The three flocking agents in FLOCK-SPAT each carry one of the algorithmic outputs of PROLIF, SMEARZ or THINNR. One benefit of utilizing a flocking algorithm to control the spatialization of sounds is that the separation force prevents sound events from clotting particular regions of a virtual space, and instead lends toward spatially differentiated sound streams.
There are several additional strategies implemented in FLOCK-SPAT that either improve the perceptual force of the spatial movement by means of the nature of the sonic material, or contribute to ease of performance: (a) register-based speed dispositions, (b) amplitude-based individual speeds, (c) a non-linear relationship between the MIGRATION-RATE fader position and flocking behavior, and (d) a quasiperiodic “breeze” function.

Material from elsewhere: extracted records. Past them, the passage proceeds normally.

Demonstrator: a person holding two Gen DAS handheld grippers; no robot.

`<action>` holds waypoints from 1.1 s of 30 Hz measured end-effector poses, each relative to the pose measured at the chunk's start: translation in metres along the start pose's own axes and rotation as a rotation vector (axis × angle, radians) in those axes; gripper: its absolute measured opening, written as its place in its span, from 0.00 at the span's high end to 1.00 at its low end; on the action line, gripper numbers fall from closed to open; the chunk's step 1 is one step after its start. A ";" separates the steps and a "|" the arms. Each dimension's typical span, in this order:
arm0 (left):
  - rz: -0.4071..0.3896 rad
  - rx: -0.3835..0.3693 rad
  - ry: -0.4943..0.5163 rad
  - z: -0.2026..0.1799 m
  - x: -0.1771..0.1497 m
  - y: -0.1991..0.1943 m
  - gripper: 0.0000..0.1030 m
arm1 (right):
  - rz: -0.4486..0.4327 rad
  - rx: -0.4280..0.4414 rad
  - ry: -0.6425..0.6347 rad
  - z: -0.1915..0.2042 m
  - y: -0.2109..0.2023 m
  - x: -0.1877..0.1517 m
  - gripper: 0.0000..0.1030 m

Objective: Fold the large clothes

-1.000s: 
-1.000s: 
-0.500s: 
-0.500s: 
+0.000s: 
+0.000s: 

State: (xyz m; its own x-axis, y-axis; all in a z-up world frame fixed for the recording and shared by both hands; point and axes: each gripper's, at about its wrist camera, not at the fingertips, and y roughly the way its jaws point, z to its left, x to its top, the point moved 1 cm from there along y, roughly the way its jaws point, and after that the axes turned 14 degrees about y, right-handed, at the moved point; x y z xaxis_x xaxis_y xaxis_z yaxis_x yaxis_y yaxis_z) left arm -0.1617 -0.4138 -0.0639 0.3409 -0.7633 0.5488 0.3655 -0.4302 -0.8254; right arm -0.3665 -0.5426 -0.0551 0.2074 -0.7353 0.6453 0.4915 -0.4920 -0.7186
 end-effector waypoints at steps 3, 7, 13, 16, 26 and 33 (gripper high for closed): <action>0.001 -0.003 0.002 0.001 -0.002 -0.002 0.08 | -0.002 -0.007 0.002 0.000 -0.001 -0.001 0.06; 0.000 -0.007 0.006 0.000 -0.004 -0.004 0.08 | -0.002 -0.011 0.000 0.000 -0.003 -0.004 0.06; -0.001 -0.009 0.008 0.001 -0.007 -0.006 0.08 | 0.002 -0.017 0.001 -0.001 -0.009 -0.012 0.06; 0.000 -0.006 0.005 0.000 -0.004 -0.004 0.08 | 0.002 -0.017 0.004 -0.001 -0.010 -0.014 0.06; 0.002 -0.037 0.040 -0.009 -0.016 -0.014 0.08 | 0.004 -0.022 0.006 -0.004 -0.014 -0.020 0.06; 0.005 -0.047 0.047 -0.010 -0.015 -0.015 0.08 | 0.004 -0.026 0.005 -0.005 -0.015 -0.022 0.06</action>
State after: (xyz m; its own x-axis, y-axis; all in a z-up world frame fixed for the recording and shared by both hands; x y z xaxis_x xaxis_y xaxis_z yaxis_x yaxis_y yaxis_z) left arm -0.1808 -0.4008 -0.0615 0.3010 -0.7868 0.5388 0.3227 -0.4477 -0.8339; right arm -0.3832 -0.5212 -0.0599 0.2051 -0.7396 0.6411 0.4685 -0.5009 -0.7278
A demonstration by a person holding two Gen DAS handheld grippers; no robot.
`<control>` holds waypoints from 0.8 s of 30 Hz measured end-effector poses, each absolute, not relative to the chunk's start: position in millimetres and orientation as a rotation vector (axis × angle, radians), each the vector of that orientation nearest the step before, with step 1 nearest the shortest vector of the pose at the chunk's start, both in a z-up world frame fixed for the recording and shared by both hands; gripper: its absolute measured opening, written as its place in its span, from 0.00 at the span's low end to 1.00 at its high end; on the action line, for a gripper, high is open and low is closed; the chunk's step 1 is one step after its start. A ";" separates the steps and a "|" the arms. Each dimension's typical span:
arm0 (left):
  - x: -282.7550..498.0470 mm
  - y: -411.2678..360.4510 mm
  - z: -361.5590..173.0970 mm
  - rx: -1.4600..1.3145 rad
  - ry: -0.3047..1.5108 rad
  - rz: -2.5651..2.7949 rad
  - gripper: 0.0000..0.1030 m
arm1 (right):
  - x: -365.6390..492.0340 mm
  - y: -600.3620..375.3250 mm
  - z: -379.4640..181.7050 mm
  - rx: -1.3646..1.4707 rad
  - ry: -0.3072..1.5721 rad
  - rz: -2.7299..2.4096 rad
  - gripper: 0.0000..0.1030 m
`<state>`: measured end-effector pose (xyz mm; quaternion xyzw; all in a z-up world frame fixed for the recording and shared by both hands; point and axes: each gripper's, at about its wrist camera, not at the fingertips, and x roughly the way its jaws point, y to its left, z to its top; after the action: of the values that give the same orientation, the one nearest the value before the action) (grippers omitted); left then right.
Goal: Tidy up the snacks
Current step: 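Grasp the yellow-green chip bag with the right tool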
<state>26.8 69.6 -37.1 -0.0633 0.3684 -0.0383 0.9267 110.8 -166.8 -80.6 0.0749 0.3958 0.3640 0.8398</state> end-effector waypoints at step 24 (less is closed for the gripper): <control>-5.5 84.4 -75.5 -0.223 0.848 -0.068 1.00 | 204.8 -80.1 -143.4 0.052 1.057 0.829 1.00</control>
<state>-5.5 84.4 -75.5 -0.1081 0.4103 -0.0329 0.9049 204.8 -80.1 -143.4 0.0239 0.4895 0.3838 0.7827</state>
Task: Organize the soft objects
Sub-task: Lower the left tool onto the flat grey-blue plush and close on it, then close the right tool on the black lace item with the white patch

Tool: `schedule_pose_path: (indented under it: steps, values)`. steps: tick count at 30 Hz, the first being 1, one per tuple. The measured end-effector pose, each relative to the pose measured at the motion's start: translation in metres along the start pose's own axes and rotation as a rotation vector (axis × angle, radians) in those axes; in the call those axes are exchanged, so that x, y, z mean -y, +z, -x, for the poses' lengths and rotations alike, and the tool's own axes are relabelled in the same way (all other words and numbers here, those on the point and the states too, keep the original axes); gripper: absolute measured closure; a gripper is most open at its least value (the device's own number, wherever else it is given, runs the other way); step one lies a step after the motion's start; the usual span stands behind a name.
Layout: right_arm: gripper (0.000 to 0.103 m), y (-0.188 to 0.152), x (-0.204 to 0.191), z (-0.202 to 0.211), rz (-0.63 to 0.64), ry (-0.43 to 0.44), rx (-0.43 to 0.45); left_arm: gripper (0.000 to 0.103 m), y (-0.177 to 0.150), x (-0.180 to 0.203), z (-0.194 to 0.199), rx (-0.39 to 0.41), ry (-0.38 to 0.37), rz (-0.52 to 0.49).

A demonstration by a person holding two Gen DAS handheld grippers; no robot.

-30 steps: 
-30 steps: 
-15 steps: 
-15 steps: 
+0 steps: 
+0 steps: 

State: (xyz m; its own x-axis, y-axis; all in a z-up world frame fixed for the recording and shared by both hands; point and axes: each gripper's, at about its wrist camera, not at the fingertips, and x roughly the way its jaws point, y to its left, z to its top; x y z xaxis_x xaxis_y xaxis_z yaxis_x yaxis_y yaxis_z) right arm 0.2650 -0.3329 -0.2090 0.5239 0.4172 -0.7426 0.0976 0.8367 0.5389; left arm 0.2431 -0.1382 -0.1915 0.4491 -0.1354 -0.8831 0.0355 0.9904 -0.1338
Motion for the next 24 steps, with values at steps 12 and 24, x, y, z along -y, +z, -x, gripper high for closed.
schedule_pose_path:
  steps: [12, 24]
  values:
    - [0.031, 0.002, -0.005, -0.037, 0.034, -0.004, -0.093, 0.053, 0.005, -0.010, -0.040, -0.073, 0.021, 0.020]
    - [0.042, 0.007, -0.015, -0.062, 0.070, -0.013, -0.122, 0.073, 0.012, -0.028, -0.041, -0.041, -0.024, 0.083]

Fig. 24 Eight successive, numbered time steps (each represented by a triangle, showing agent position and orientation at that time step) in the evolution of three hypothetical agent flight paths (represented by dotted lines). Register-based speed dispositions are depicted with relative agent sizes: the larger the agent, the lower the sonic material, and the slower the speed of movement. Note how the smallest, highest agent is able to traverse a longer flight path in eight time units than the two lower voices, because it is travelling at a higher speed. Amplitude-based individual speeds are depicted with triangle shading: the darker the agent at any time step, the louder the agent is, and the more distance is traversed until the next time point/event
a. Register-based speed dispositions: the three agents generated by the algorithm are not identical in behavior. Because the algorithmic outputs are ordered in low, medium and high frequency ranges, each necessarily produces low, medium or high sounds. These frequency ranges correspond with relative agent speeds. For instance, the agent assigned to carry low frequencies has a low maximum speed, while the agent assigned to carry high frequencies has a high maximum speed (see Fig. 24).
b. Amplitude-based individual speeds: all of the flocking agents respond to the sonic material they are carrying by changing their speed in proportion to the amplitude of that sonic material. Loud sounds move faster, and quiet sounds move slower (see Fig. 24).
Fig. 25. Diagram depicting the relationship of the MIGRATION-RATE fader position to three FLOCK-SPAT parameters.
c. Non-linear MIGRATION-RATE fader: in PROLIF, SMEARZ and THINNR, the MIGRATION-RATE fader not only increases the speed at which agents in FLOCK-SPAT move, but it also controls several other flocking behaviors in a non-linear fashion. At a fader position of 0, the group of agents does not move. As the fader approaches the half-way point from 0 of 64, the overall speed increases to half the maximum value, while the alignment force increases exponentially to a maximum, and the cohesion force increases logarithmically to a maximum value. As the fader approaches 127 (from 64), the alignment and cohesion forces decrease in a reverse fashion from which they increased, while the overall speed reaches its maximum (see Fig. 25). This creates the impression of five loosely defined categories of flocking behavior based on fader position:
0 to 26 (slowest loose swarm): the group is sluggish, agents move randomly in relation to each other and are very dispersed around the space
26 to 52 (slower tight swarm): the group is slightly animated, agents move randomly in relation to each other but cohere into a tighter group
52 to 78 (medium tight flock): the group is moderately animated, agents align their movements with each other and cohere into a very tight group
78 to 104 (faster tight swarm): the group is very animated, agents move randomly in relation to each other but continue to cohere into a tighter group
104 to 127 (fastest loose swarm): the group is extremely animated, agents move randomly in relation to each other and are very dispersed around the space
d. Quasi-periodic “breeze” function: this provides irregular, reoccurring changes to the global behavior of the flock, in essence causing them to markedly increase the dynamism of movement change briefly. This is accomplished by occasionally increasing the maximum speed of the low and medium agent-streams in relation to that of the high agent-stream, drastically increasing overall flock speed, while increasing alignment and cohesion so that the flock sweeps in orderly formations. In the current implementation, these breezes are between 7 and 10 seconds long, and are 20 to 35 seconds apart.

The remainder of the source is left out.